Stummfilm – allem technischen Fortschritt zum Trotz
Es ist der 6. Februar 1931. Charlie Chaplin präsentiert dem New Yorker Publikum seinen neuesten Film „Lichter der Großstadt“ (englisch: „City Lights“) – endlich! Drei Jahre hat Chaplin an diesem Film gearbeitet. Zeitweise stand das Projekt sogar ganz auf der Kippe.
Der perfektionistische Regisseur und Hauptdarsteller brütet teilweise wochenlang über dem Drehbuch und sucht nach glaubwürdigen Lösungen für die eigentlich banale Geschichte über einen armen Schlucker, der sich in ein blindes Blumenmädchen verliebt, das ihn wiederum für einen reichen Mann hält. Während Chaplin am Skript feilt, wartet die Filmcrew im Studio und wird von Chaplin, der den Film aus eigener Tasche finanziert, fürs Nichtstun bezahlt.
Zur Premiere ist der Film bereits technisch überholt. 1927 wurde mit „Der Jazzsänger“ der erste Ton-Spielfilm veröffentlicht und seither geht es in Hollywood für den Stummfilm bergab. Viele Schauspieler*innen der Stummfilmära schaffen den Sprung zum neuen Medium nicht: Pola Negri, Emil Jannings oder Gloria Swanson, die 1950 nochmal in Billy Wilders „Boulevard der Dämmerung“ als in der Bedeutungslosigkeit verschwundene Stummfilmdiva Norma Desmond eine übersteigerte Version ihrer selbst spielen wird.
SWR2 Zeitwort zur New Yorker Premiere von „Lichter der Großstadt“
Die Vorteile des Tonfilms nutzen ohne Tonfilm zu machen
Aller Zeichen zum Trotz entscheidet sich Chaplin dafür, „Lichter der Großstadt“ in der Art eines Stummfilm zu drehen.
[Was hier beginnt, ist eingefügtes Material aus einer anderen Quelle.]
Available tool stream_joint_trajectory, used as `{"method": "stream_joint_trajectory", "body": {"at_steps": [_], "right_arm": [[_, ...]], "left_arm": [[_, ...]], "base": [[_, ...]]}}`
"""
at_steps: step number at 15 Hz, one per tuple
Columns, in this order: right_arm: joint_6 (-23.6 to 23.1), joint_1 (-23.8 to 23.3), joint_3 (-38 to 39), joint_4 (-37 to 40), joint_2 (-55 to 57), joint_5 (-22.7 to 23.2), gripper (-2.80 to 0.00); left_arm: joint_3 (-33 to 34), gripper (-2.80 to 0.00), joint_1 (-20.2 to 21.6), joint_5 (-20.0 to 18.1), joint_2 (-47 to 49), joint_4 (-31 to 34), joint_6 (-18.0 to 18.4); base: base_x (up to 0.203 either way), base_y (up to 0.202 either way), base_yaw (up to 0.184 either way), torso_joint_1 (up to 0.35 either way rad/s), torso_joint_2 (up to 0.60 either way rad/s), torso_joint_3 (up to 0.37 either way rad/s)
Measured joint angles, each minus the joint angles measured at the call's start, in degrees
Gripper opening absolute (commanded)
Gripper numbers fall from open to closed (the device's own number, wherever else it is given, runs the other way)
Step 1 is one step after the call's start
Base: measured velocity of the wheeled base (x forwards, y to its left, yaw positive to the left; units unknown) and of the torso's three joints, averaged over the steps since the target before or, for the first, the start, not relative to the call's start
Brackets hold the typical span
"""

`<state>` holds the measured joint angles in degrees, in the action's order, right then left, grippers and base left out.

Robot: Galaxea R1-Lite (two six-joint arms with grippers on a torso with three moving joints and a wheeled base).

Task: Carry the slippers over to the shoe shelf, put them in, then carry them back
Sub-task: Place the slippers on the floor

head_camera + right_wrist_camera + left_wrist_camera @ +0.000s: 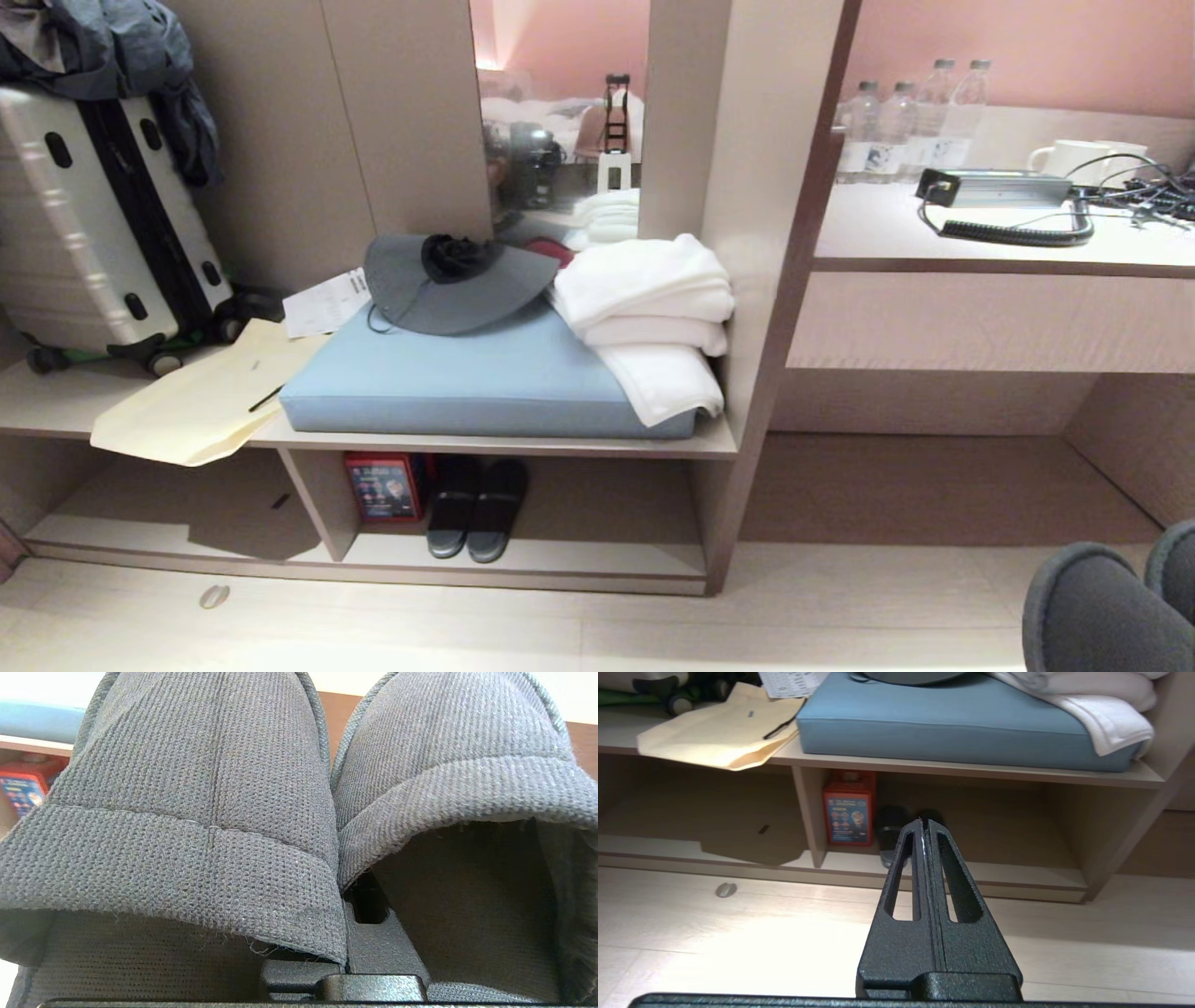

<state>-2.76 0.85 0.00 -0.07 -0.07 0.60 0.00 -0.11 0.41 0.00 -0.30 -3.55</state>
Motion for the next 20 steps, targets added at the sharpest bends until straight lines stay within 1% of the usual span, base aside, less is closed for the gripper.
{"method": "stream_joint_trajectory", "body": {"at_steps": [15, 16, 20], "right_arm": [[0.0, 0.0, 0.0, 0.0, 0.0, 0.0, -2.80], [0.0, 0.0, 0.0, 0.0, 0.0, 0.0, -2.80], [0.0, 0.0, 0.0, 0.0, 0.0, 0.0, -2.80]], "left_arm": [[0.0, -2.80, 0.0, 0.0, 0.0, 0.0, 0.0], [0.0, -2.80, 0.0, 0.0, 0.0, 0.0, 0.0], [0.0, -2.80, 0.0, 0.0, 0.0, 0.0, 0.0]], "base": [[0.000, -0.195, 0.002, 0.002, 0.00, 0.003], [0.000, -0.117, 0.006, -0.002, 0.00, 0.006], [0.000, 0.000, 0.000, 0.000, 0.00, 0.000]]}}
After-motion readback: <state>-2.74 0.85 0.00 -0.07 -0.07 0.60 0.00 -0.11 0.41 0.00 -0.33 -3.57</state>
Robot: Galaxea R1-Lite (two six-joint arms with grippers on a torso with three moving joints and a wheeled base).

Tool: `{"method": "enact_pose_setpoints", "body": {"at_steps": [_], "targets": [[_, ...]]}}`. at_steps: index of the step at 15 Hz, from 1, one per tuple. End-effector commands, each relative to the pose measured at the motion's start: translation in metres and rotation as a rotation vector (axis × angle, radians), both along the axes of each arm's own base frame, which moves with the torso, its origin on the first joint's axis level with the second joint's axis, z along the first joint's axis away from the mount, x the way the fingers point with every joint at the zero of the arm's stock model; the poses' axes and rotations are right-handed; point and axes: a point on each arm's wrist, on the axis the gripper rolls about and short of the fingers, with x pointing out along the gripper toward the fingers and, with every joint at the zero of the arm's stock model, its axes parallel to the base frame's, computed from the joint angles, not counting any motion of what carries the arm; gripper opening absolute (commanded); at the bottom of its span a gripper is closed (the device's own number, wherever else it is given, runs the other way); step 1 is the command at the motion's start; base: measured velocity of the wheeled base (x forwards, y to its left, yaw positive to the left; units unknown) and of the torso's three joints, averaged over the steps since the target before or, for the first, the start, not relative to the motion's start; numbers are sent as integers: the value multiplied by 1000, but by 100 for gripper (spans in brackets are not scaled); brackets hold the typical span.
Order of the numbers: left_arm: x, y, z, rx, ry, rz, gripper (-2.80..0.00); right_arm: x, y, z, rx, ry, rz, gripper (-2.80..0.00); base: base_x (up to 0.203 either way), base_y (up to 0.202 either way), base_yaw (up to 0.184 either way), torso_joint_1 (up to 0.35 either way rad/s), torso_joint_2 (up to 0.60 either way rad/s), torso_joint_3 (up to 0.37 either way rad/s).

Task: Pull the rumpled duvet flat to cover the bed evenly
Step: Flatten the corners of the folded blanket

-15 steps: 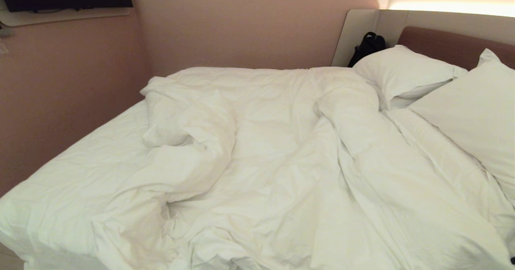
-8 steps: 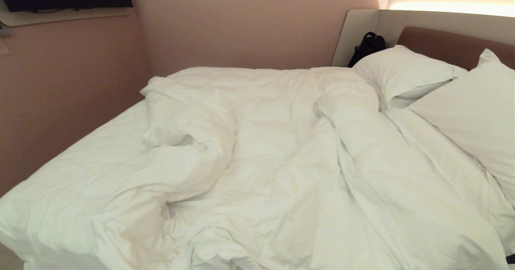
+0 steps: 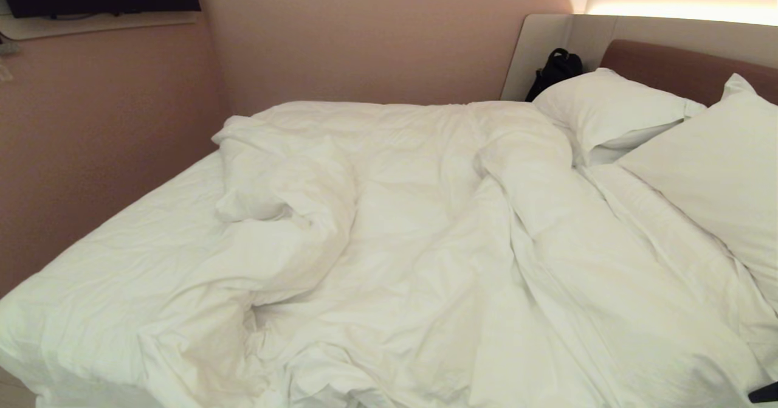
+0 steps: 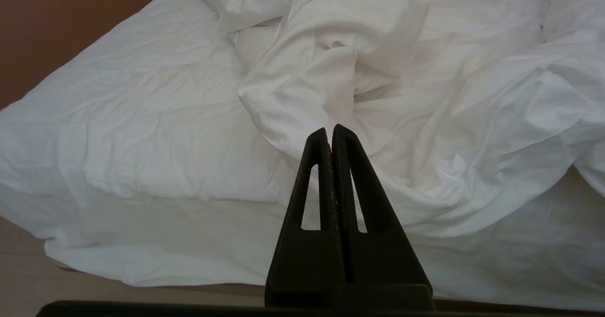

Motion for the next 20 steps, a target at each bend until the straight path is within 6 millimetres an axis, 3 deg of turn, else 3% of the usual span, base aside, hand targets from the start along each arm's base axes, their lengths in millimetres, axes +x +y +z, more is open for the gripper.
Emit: {"method": "enact_pose_setpoints", "body": {"at_steps": [1, 6, 7, 16, 20], "targets": [[0, 0, 0, 0, 1, 0, -280, 1, 3, -2, 7, 15, 16, 0, 0, 0, 0, 0, 0, 0], [0, 0, 0, 0, 1, 0, -280, 3, 7, -1, 16, 31, 32, 0, 0, 0, 0, 0, 0, 0], [0, 0, 0, 0, 1, 0, -280, 3, 7, -1, 16, 31, 32, -280, 0, 0, 0, 0, 0, 0], [0, 0, 0, 0, 1, 0, -280, 0, 12, 2, 58, 61, 38, -280, 0, 0, 0, 0, 0, 0], [0, 0, 0, 0, 0, 0, -280, -10, 22, 12, 121, 107, 32, -280, 0, 0, 0, 0, 0, 0]]}}
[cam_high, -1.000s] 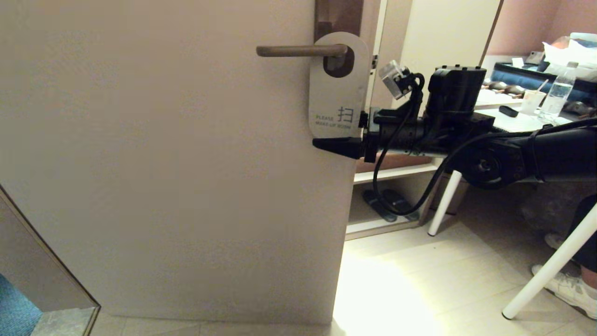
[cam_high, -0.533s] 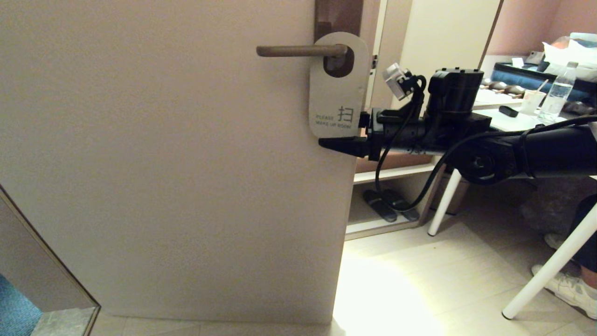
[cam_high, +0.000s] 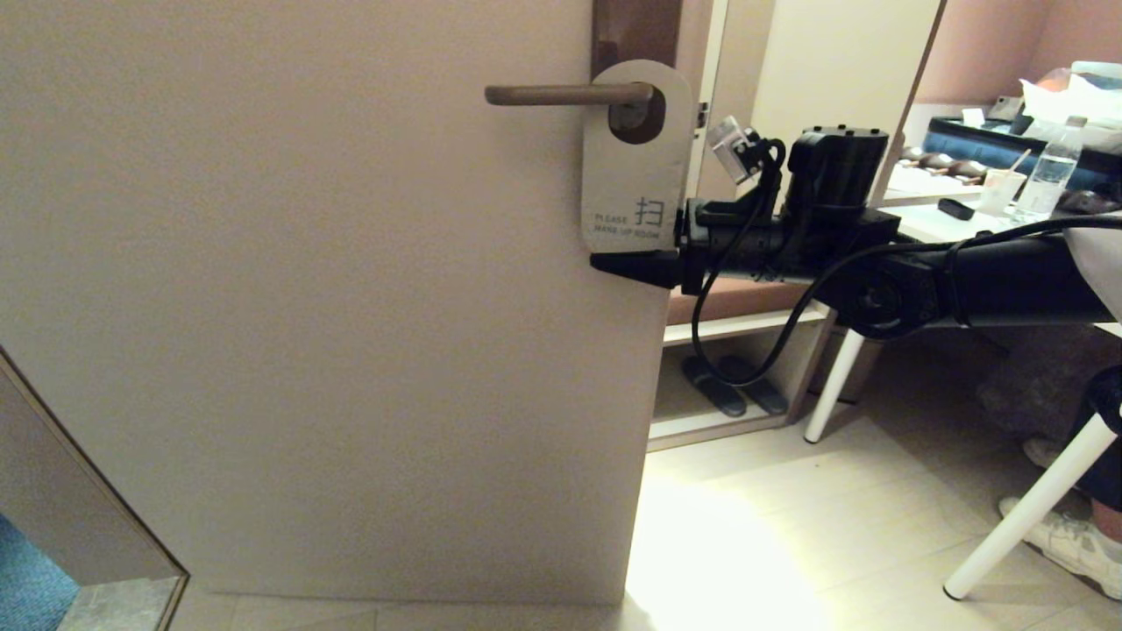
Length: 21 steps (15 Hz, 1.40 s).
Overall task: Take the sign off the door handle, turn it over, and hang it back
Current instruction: Take down the sign
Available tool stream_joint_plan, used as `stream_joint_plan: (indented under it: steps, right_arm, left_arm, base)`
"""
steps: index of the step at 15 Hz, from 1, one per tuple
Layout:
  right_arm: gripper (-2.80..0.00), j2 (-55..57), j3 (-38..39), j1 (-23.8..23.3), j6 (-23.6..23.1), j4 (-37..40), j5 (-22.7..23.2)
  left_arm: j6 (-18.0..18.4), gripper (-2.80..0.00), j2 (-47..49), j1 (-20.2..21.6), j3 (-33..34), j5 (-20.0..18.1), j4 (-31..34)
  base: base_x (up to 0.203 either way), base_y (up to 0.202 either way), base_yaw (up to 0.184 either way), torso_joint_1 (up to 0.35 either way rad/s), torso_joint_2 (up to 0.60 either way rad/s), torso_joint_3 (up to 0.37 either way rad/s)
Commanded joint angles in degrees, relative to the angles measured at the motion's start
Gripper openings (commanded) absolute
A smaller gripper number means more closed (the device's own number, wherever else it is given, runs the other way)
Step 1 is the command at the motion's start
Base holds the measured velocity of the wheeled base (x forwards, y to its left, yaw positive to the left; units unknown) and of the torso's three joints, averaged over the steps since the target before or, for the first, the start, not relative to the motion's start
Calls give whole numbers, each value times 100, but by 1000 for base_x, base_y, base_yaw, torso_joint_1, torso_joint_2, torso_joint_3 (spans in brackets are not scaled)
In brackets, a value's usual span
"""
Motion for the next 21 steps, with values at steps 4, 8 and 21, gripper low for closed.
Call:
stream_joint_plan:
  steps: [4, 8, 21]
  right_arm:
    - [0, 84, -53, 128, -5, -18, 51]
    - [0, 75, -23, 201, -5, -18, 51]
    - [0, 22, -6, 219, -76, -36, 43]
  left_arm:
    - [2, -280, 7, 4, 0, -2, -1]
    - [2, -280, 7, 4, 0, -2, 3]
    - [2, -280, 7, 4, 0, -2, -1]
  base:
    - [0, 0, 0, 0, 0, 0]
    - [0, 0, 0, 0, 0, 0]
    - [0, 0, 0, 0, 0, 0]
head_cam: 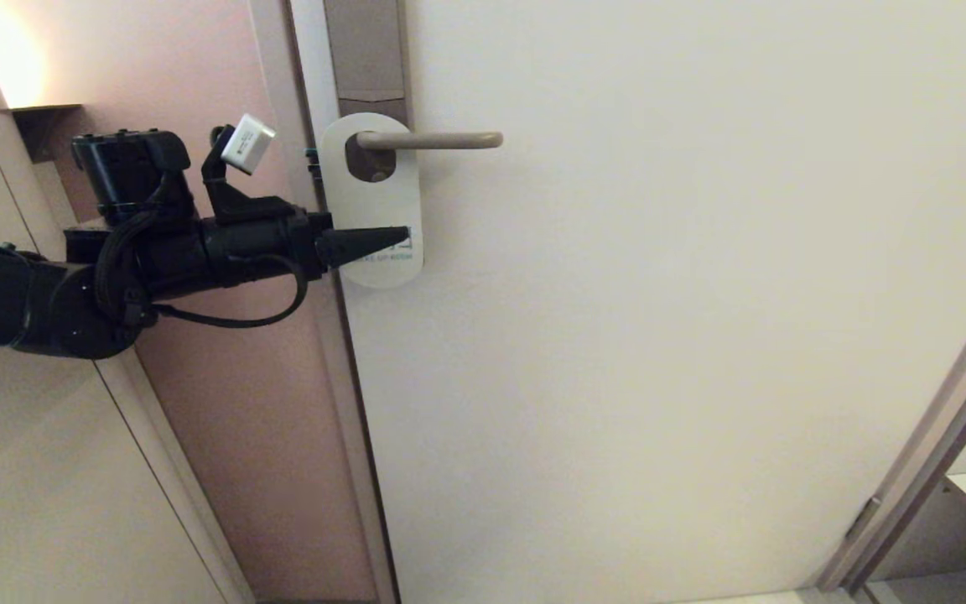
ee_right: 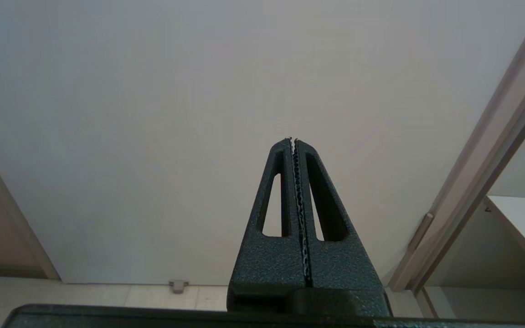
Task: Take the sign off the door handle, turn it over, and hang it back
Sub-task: Take down the sign
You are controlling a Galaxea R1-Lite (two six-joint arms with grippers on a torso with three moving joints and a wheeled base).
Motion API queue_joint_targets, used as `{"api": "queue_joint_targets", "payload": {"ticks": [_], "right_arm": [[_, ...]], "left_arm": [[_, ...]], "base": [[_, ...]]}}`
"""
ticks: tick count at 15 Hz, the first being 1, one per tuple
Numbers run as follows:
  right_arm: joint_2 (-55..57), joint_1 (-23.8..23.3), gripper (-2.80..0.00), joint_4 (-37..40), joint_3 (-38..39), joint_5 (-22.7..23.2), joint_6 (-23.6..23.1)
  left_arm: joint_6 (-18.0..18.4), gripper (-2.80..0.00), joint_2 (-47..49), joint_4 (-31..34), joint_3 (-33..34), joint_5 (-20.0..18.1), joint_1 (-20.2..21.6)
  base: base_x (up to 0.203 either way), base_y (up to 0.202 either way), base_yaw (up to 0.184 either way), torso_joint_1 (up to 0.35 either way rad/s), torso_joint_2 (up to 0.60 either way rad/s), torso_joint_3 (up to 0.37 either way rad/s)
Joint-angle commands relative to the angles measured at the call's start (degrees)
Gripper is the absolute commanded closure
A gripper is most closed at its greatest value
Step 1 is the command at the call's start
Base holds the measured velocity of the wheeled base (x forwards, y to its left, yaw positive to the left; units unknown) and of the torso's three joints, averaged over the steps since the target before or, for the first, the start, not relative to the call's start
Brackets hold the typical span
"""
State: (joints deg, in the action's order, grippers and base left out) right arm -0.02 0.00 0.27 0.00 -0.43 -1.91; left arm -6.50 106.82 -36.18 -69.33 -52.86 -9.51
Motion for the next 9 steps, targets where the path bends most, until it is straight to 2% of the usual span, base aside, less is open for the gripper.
{"api": "queue_joint_targets", "payload": {"ticks": [1, 9], "right_arm": [[0.02, 0.0, 0.0, 0.0, 0.0, -0.01, -0.02], [0.02, 0.0, 0.0, 0.0, 0.0, -0.01, -0.02]], "left_arm": [[-0.14, -2.8, 1.33, -0.21, -0.85, -0.31, 0.02], [-0.19, -2.8, 0.61, -0.21, -1.07, -0.32, -0.98]], "base": [[0.0, 0.0, 0.0, 0.0, 0.0, 0.0], [0.0, 0.0, 0.0, 0.0, 0.0, 0.0]]}}
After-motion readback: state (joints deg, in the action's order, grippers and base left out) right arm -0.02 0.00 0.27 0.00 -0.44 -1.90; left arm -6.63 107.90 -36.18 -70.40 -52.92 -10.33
Zu groß ist die Furcht, dass die körperliche Komik seiner Figur unter dem Tonfilm leiden würde. Doch streng genommen wäre es nicht richtig, diesen Film als Stummfilm zu bezeichnen.
Chaplin macht sich die weiterentwickelte Technik durchaus zunutze. Bereits für seine vorherigen Filme gab er minutiös vor, welche Musik von den Musiker*innen der Stummfilmkinos gespielt werden müssen. Durch die Tonspur, mit der der Film nun in die Kinos kommt, ist Chaplin selbst Herr über die musikalische Gestalt seines Werks.
Szene aus „Lichter der Großstadt“: Der Tramp lernt die Blumenverkäuferin kennen
Chaplin komponiert selbst das musikalische Leitmotiv. Mit Saxofonen vertont er die Enthüllungsreden für ein neues Denkmal zu Beginn des Films und nutzt Tonelemente für Komikeffekte, etwa wenn seine Figur in einer Feierszene eine Trillerpfeife verschluckt und daraufhin mit Schluckauf kämpft.
Chaplins Tramp funktioniert auch nach über 90 Jahre
Melone, Bürstenbärtchen, viel zu kleine Weste und sackige Hosen: Mit dem namenlosen Tramp kreiert Charlie Chaplin eine der bis heute denkwürdigsten Figuren der Filmgeschichte. Im kollektiven Gedächtnis sind Künstler und Kunstfigur längst miteinander verschmolzen.
Erstmals spielt Chaplin seine Paraderolle 1914. Über das Aussehen seiner Figur sagte er später in einem Interview:
Tatsächlich ist es neben der ungemeinen Körperlichkeit der Darbietung und der immer noch bewundernswerten Präzision des komödiantischen Timings vor allem das Sehnsuchtsvoll-Romantische in Chaplins Spiel, das Zuschauer*innen bis heute am Tramp begeistert.
Ob in „Goldrausch“, „Der Vagabund und das Kind“ oder eben „Lichter der Großstadt“: Vielleicht lacht man am Anfang über den Tramp, aber dann lacht mit ihm. Das Publikum wird zum Komplizen seiner Scherze und wird Teil seines emotionalen Wegs, so auch bei der Liebesgeschichte mit der schönen Blumenverkäuferin.
Chaplins flammende Rede in „Der große Diktator“ (1940)
Die Rolle spielt Chaplin in rund 60 Filmen und Kurzfilmen, offiziell zuletzt 1936 in „Moderne Zeiten“. Noch ein allerletztes Mal kommt der Tramp aus der Versenkung im Kriegsjahr 1940: als jüdischen Frisör, der in „Der große Diktator“ unfreiwillig zum Doppelgänger des Diktators wird. Der Film endet mit einem flammenden Appell für Menschlichkeit und Freiheit. Zu guter Letzt hat der Tramp seine Stimme gefunden.